Als het nu goed gaat met jongeren noemen ze dat vaak als verklaring voor hoeveel vertrouwen ze hebben in hun toekomst. Ze noemen dan bijvoorbeeld dat ze zich nu goed, gezond of gelukkig voelen, dat het goed gaat op school, ze een studie doen met een goede baankans, een baan hebben, spaargeld hebben en/of een fijne vrienden- of familiekring hebben. Een kleiner deel zegt dat ze fijn wonen of zelfs dat ze een huis hebben. Als jongeren weten wat ze willen, draagt dat volgens hen bij aan het gevoel dat ze goed perspectief hebben. Anderen geven als motivatie voor hun vertrouwen dat ze in het algemeen positief in het leven staan en verwachten dat het wel goed komt. Of ze vertrouwen op hun eigen kunnen en oplossingsvermogen om iets van het leven te maken, ook als er tegenslagen zouden komen. Een paar jongeren noemen dat hun ouders hen kunnen steunen, bijvoorbeeld bij financiële problemen. Bij een paar jongeren draagt de bredere context bij aan hun vertrouwen, vooral het besef dat ze in een “goed land” wonen en “dat er zoveel kan in Nederland.”
Jongeren met een laag vertrouwen in de toekomst noemen vaker dat ze financiële problemen hebben of dat ze last hebben langdurige gezondheidsproblemen, zoals mentale klachten of lichamelijke beperkingen. Onzekerheid over hun toekomst kan ook komen omdat het nu niet goed gaat. Zo twijfelen sommigen aan hun eigen kunnen. Anderen ervaren moeilijkheden rondom school of studie, werk, woonruimte of relaties. Om dezelfde redenen kunnen ze zich ook zorgen maken over later, omdat ze niet weten welke studie of wat voor werk ze willen doen, waar ze willen wonen, of het zal lukken om een huis te vinden en of ze een relatie zullen krijgen.
Bij deze twijfels over hun toekomst zegt een deel van de jongeren er ook bij dat ze denken dat het allemaal wel goed komt, of noemen ze ook dingen die hen wel vertrouwen geven. Zo is de verwachting dat het moeilijk gaat zijn om een huis te kopen is vaak het enige pinpuntje in een antwoord dat verder hoopvol klinkt, terwijl sommige antwoorden komen van jongeren die op het moment van invullen geen woonruimte kunnen vinden, terwijl ze graag op zichzelf zouden wonen.

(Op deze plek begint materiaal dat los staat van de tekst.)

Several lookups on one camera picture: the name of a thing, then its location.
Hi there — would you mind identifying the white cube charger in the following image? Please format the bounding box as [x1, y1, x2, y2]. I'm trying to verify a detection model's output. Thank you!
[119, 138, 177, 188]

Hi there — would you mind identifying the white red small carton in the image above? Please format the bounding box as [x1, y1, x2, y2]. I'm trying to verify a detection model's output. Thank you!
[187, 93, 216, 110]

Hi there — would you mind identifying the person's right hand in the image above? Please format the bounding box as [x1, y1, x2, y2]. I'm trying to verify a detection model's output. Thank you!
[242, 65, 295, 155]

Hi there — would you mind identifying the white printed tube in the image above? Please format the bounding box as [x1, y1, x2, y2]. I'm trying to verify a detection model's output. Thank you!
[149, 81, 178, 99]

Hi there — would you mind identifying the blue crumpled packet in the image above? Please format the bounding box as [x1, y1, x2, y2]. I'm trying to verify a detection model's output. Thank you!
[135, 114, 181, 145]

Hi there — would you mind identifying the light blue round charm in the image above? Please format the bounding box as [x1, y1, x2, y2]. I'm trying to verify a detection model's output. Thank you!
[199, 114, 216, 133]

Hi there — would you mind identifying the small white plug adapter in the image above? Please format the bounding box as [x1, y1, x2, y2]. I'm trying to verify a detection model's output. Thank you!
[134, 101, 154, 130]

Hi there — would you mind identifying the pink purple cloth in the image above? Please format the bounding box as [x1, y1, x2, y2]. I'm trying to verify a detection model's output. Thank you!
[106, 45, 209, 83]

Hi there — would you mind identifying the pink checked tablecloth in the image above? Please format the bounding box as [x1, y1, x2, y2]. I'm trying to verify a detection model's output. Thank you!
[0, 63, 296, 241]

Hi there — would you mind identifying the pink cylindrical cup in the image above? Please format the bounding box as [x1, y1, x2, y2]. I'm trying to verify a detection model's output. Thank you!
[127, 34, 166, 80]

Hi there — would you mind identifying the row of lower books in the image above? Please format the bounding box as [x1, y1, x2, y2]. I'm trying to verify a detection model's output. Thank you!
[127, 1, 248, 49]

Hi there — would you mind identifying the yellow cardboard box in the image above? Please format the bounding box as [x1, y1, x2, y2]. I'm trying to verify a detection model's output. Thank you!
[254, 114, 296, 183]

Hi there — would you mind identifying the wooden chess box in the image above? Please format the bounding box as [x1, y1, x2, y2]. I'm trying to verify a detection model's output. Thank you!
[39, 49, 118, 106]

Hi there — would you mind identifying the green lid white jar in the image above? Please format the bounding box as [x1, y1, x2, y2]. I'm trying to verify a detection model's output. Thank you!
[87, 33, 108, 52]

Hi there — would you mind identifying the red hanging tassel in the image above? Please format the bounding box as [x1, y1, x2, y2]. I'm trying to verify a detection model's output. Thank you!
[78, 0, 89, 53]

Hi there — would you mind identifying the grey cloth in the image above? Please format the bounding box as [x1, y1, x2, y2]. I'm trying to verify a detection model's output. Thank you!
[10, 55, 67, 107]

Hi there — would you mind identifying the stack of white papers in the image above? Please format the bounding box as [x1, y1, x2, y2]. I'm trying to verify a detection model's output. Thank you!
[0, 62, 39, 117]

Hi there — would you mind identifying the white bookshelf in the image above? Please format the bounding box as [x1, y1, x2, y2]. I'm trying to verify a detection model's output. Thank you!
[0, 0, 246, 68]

Sommige jongeren baseren hun vertrouwen in de toekomst op hun bredere context. Zij noemen ontwikkelingen in de wereld of in de samenleving. Sommigen zeggen daar specifiek bij dat ze hier geen invloed op hebben, maar dat deze problemen wel hun toekomst negatief kunnen beïnvloeden.
Hoewel veel jongeren kijken naar het nu en hun vertrouwen in de toekomst daarop baseren, zijn er ook jongeren die redeneren dat hun vertrouwen in de toekomst niet hoog kan zijn, omdat ze simpelweg nog niet weten hoe hun leven later wordt. Zo schrijft een deelnemer “ik vind een 9 of 10 alleen wanneer je verzekerd bent van een bepaald pad in de toekomst.” Ook onzeker zijn of twijfelen over specifieke keuzes die ze moeten gaan maken, onder andere over studie, werk, woonplek en relaties zorgen ervoor dat jongeren een slag om de arm houden bij het invullen van hun vertrouwen in de toekomst, want “je weet nooit wat je overkomt.”